Two months before the historic Brexit vote in June 2016, the Romanian Central bank published a paper warning against the systemic risk of the United Kingdom leaving the EU and the knock-on effects to financial stability.

18 months later, Romania is the fastest-growing economy in Europe, growing at 8.6% year-on-year and attracting major multi-nationals to set up operations in the country.

I was lucky enough to sit down with Liviu Voinea, Deputy Governor of the Central Bank of Romania, to talk about the country’s impressive growth since joining the EU, the impact of Brexit, and what saddens him about the international move away from globalization.

PETHER: The growth of the Romanian economy in the past decade has certainly been noteworthy – the economy grew 8.6% year-on-year in Q3 of 2017, making it the fastest growing in Europe. Talk to me about what is driving this growth.

Institute Fund Summit Europe 2017, Amsterdam, October 23, 2017, Hotel Okura

VOINEA: Our growth story really started with the fall of communism at the end of 1989. GDP is now four times higher than it was 20 years ago, and two times higher than it was when we entered the EU in 2007. This has largely been driven by foreign direct investment.

In the last 27 years Romania has had about 3 million people permanently emigrate. While this is a loss of potential GDP, our services sector is rapidly expanding, along with exports and manufacturing.

Major global companies such as Renault, Siemens, Ford and Bosch have set up or expanded operations in Romania to take advantage of the existing tech talent, built on a communist-era legacy of educational excellence in STEM (science, technology, engineering and mathematics) subjects. Additionally, it has the fifth fastest broadband Internet speed in the world (behind Singapore, Hong Kong, South Korea and Iceland). Anecdotally, the former U.S. Democratic candidate Bernie Sanders tweeted “Today, people living in Bucharest, Romania have access to much faster Internet than most of the US. That’s unacceptable and must change.” This provoked an interesting array of responses on social media.

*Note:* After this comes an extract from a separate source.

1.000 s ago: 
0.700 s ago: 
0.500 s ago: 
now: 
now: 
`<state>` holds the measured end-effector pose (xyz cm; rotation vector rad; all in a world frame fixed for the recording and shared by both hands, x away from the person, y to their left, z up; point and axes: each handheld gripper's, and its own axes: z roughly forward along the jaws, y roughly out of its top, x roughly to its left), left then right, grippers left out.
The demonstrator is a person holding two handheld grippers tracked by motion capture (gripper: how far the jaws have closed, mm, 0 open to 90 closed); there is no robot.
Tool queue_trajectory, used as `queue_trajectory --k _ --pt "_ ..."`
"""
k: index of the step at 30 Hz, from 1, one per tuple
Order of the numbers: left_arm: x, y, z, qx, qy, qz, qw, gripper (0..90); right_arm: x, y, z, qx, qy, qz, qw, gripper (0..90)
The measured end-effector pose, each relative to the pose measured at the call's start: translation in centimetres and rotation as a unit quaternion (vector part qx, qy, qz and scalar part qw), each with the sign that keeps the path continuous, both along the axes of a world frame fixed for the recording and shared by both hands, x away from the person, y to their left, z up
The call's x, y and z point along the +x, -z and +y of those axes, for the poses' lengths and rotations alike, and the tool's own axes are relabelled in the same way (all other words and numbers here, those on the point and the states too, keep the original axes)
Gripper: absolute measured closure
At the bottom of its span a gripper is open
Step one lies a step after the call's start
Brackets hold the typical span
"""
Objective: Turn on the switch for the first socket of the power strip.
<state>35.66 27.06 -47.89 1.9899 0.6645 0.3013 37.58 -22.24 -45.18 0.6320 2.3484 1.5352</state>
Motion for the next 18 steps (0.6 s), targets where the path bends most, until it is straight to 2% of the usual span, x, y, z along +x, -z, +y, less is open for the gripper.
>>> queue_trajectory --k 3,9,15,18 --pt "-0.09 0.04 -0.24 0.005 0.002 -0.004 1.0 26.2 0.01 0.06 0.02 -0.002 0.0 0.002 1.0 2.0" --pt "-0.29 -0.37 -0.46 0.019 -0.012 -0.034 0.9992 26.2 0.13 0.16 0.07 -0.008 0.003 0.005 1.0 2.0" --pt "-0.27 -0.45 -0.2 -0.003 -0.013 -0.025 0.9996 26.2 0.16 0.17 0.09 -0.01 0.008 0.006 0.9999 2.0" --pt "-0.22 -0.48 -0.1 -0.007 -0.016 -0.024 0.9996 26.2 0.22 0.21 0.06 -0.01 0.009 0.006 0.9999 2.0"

Since joining the EU in 2007, government economic measures have also aided growth. In 2015, the government cut taxation for consumption, from 24% to its current rate of 19%. Private consumption hit a nine-year high in 2016, and increased a further 8% in the first half of 2017.

PETHER: How will the Romanian economy benefit from Brexit? Who do you think will be the biggest beneficiaries?

VOINEA: Romania and other Eastern European countries are certainly not beneficiaries of this development. The UK has been – and still is – a very important strategic and economic partner for us. When Romania joined the EU, we opened the economic gates to free movement of capital, free movement of labour, and this had a positive impact on our economy. Romania will be a short-term loser from this anti-globalization movement.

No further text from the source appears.